* TASK GOAL:
Tally every line in the listing that holds the string "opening", then state the total and nothing more.

* DATA EXTRACT:
= Beginning of Section =

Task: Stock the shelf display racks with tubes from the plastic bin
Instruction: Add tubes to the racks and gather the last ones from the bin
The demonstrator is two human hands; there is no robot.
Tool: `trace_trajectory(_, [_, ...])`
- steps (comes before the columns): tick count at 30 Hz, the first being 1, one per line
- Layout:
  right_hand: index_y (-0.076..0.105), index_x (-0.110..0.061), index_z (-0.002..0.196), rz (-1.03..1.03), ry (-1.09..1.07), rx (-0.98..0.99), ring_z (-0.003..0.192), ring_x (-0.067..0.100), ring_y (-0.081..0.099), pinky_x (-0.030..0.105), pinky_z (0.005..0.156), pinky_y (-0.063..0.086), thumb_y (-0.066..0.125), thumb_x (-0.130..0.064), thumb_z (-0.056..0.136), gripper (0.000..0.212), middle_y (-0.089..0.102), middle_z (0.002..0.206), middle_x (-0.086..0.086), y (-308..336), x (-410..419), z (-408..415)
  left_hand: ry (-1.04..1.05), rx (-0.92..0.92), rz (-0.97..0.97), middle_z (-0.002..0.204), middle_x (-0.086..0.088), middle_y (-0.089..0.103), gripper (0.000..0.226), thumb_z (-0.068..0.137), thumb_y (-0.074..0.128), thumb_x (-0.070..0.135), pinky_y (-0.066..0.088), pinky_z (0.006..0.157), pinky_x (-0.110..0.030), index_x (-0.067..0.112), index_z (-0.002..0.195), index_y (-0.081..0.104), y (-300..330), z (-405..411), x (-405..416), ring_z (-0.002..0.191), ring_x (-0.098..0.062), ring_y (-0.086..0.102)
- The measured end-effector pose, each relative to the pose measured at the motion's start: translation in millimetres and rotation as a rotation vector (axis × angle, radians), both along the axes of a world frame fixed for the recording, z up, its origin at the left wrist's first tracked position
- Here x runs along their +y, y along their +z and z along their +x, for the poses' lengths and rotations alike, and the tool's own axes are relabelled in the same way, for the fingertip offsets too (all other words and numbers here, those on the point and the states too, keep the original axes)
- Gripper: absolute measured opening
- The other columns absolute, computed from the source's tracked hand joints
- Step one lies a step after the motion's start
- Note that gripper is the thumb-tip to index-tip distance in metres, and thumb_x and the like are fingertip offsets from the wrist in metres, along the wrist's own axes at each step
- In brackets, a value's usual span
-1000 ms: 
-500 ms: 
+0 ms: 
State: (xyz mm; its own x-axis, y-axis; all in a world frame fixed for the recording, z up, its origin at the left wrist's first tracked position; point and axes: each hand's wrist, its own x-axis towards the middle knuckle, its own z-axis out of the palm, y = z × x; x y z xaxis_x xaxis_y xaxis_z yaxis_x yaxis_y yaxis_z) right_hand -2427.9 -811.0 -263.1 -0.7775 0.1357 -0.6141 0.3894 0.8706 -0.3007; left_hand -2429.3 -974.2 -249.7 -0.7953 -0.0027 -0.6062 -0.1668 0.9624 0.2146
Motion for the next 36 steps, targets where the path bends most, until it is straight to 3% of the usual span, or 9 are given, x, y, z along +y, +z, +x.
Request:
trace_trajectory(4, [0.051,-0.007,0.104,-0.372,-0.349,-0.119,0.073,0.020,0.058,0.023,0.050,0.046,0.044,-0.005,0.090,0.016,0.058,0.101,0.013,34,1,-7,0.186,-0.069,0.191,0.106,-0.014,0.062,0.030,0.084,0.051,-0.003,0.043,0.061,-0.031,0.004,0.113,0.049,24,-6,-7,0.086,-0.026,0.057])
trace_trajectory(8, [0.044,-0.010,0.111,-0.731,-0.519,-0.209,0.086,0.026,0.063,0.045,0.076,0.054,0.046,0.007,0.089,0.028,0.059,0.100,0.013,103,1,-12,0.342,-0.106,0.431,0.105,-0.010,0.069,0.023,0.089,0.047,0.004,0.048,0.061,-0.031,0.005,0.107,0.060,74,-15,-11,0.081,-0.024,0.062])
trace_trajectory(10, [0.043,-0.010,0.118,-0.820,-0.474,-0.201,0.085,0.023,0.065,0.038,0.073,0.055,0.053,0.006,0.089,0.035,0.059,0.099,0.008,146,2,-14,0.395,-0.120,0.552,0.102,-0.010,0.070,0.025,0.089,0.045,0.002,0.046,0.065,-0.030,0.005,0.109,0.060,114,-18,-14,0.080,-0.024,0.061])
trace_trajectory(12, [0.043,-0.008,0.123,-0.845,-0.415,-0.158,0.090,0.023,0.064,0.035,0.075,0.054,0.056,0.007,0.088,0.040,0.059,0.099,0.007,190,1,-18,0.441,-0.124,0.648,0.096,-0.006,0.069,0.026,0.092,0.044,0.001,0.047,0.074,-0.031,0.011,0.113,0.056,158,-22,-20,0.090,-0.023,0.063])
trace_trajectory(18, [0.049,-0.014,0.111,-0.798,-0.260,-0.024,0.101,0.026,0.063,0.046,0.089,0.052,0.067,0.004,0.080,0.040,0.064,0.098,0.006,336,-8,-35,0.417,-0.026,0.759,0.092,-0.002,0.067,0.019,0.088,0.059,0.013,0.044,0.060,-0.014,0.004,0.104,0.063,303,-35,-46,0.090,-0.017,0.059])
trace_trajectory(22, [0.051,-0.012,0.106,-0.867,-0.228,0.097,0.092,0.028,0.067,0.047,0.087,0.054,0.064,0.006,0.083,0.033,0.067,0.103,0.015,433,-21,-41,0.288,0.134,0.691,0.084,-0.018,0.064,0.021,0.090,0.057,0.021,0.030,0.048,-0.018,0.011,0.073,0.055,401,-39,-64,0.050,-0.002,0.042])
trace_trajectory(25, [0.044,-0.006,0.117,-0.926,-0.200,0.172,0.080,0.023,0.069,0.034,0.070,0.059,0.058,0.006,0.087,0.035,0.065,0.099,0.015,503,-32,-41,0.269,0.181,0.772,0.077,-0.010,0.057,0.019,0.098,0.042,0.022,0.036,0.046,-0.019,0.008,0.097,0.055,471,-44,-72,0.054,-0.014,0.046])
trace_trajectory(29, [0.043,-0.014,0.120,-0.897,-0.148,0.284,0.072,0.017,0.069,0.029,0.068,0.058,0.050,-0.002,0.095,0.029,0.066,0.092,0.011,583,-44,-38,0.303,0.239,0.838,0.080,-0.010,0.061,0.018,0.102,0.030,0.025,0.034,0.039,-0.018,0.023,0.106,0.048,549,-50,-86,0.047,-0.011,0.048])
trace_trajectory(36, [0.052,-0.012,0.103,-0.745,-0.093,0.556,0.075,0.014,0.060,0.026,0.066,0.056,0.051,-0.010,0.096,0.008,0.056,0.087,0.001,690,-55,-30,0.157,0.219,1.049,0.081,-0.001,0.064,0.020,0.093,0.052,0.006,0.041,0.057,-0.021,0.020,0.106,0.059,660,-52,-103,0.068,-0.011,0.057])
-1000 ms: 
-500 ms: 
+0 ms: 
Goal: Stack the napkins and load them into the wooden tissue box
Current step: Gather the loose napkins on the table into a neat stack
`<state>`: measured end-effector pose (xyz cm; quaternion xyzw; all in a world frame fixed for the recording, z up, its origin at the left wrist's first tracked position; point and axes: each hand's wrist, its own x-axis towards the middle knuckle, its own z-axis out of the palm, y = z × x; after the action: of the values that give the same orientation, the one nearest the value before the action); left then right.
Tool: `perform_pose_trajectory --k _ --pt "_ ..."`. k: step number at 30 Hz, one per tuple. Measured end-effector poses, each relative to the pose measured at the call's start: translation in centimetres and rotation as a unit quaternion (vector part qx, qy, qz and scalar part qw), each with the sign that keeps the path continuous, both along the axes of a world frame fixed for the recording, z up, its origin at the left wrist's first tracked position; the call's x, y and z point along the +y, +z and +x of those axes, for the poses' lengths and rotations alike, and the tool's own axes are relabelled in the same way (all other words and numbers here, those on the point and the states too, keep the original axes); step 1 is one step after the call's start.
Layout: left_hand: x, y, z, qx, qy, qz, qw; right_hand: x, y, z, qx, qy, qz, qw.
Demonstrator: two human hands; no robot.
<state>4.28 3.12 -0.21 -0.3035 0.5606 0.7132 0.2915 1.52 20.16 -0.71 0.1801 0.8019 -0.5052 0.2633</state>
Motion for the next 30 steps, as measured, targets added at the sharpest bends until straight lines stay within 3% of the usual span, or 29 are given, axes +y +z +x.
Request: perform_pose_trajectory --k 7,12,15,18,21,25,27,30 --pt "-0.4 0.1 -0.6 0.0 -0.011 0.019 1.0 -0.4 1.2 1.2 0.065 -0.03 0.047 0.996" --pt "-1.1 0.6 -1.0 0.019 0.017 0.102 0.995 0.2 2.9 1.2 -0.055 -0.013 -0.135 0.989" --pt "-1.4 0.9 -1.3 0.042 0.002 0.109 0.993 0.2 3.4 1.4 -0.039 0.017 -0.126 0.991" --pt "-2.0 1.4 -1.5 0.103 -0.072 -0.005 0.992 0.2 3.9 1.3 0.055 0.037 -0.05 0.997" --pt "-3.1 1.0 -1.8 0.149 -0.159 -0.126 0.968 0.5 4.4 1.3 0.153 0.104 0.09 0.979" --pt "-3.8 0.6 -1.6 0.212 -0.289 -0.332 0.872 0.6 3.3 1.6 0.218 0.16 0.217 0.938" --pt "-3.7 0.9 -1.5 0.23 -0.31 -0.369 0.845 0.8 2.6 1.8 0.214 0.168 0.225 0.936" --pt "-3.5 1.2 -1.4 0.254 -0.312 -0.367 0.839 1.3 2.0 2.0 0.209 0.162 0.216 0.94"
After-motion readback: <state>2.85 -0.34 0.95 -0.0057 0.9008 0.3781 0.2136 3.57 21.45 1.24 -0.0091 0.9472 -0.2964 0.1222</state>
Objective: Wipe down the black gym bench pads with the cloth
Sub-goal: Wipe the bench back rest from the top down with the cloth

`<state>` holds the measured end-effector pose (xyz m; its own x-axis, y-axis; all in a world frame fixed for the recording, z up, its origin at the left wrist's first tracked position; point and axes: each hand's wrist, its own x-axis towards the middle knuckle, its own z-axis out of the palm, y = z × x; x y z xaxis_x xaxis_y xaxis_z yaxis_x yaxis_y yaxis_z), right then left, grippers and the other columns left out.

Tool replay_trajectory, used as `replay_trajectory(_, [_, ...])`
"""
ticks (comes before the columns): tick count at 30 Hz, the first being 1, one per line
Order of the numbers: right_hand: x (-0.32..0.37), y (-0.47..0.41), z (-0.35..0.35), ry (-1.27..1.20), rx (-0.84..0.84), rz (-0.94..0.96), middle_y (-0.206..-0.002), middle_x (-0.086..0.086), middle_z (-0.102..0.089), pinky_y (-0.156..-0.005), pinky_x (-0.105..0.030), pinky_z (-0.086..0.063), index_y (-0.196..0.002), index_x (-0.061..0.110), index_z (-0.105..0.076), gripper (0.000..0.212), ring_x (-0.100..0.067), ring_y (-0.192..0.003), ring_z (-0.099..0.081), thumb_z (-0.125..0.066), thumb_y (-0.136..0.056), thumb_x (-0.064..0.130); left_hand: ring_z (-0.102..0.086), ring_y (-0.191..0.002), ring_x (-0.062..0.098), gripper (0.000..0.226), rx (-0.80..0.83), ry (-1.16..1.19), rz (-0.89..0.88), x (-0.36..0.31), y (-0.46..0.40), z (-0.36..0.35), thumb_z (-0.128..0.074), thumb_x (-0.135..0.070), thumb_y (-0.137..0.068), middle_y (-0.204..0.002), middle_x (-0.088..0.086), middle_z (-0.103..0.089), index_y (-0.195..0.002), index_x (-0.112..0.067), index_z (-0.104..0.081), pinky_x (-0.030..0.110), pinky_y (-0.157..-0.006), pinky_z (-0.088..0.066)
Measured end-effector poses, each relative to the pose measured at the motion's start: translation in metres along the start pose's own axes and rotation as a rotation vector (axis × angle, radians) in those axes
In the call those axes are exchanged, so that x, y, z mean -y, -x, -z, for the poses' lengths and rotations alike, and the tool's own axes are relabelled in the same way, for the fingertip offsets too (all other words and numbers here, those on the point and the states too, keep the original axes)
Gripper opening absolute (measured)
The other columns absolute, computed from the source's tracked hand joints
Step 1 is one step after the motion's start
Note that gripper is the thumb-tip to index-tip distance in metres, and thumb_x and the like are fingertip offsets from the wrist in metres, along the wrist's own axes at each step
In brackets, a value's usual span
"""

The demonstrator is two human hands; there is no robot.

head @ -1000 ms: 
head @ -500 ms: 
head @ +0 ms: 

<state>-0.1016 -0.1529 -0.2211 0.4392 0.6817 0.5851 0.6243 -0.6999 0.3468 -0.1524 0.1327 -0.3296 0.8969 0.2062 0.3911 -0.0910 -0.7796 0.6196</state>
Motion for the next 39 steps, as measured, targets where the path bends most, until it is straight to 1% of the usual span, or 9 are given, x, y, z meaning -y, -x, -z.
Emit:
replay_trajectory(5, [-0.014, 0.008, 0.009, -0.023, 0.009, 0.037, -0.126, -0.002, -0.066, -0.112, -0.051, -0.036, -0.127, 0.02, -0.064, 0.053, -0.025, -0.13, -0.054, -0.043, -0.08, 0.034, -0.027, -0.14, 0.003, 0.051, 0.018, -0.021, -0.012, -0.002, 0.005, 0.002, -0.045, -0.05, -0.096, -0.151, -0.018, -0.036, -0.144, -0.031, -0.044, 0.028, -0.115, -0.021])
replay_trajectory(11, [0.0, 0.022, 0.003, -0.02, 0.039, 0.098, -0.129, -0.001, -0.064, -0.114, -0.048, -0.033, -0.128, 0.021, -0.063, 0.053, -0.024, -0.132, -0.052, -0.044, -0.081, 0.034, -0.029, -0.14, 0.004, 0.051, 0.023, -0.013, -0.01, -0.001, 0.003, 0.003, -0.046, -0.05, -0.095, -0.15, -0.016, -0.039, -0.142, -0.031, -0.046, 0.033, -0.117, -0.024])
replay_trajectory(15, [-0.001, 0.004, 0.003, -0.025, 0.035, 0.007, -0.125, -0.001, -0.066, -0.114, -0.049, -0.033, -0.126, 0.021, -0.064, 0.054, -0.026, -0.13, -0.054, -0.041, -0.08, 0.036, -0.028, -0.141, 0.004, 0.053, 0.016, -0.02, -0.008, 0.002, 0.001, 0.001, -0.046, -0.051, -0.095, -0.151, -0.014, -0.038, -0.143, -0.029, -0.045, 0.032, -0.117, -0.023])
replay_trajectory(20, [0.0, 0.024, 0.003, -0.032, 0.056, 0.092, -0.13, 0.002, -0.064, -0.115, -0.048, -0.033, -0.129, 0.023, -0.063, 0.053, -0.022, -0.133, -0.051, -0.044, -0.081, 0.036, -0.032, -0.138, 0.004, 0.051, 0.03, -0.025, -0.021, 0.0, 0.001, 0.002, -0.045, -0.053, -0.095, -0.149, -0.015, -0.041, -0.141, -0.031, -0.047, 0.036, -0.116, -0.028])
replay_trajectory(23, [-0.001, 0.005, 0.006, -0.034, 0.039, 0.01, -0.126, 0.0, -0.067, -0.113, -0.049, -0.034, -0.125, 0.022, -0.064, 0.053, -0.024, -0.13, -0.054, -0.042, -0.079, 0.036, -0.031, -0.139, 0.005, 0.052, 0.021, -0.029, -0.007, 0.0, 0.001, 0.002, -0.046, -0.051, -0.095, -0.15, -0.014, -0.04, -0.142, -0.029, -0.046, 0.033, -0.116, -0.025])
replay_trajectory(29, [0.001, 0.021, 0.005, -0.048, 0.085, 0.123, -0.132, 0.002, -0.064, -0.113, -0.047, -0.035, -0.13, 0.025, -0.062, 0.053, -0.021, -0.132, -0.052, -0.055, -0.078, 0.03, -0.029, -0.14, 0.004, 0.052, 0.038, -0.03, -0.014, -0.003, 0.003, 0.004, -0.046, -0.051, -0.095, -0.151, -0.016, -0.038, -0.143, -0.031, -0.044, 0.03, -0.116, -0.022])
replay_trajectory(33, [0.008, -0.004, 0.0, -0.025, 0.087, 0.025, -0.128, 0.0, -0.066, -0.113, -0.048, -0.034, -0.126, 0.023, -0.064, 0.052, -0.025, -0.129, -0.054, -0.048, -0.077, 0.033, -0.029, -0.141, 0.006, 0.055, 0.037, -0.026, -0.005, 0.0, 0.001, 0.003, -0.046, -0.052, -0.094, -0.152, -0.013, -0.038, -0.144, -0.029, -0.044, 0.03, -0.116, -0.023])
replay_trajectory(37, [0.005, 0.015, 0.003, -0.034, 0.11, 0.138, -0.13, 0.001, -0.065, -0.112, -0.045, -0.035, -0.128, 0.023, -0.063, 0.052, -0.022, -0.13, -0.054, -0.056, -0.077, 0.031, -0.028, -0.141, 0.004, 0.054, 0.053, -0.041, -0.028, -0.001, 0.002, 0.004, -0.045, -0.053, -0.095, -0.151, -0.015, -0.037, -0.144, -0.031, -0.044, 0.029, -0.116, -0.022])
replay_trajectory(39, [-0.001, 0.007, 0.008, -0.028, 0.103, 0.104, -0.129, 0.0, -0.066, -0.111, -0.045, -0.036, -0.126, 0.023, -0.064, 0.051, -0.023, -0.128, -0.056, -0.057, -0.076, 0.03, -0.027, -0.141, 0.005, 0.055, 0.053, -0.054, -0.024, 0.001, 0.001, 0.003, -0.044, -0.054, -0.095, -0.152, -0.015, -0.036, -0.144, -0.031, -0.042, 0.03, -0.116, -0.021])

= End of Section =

* WRITTEN ANSWER:
2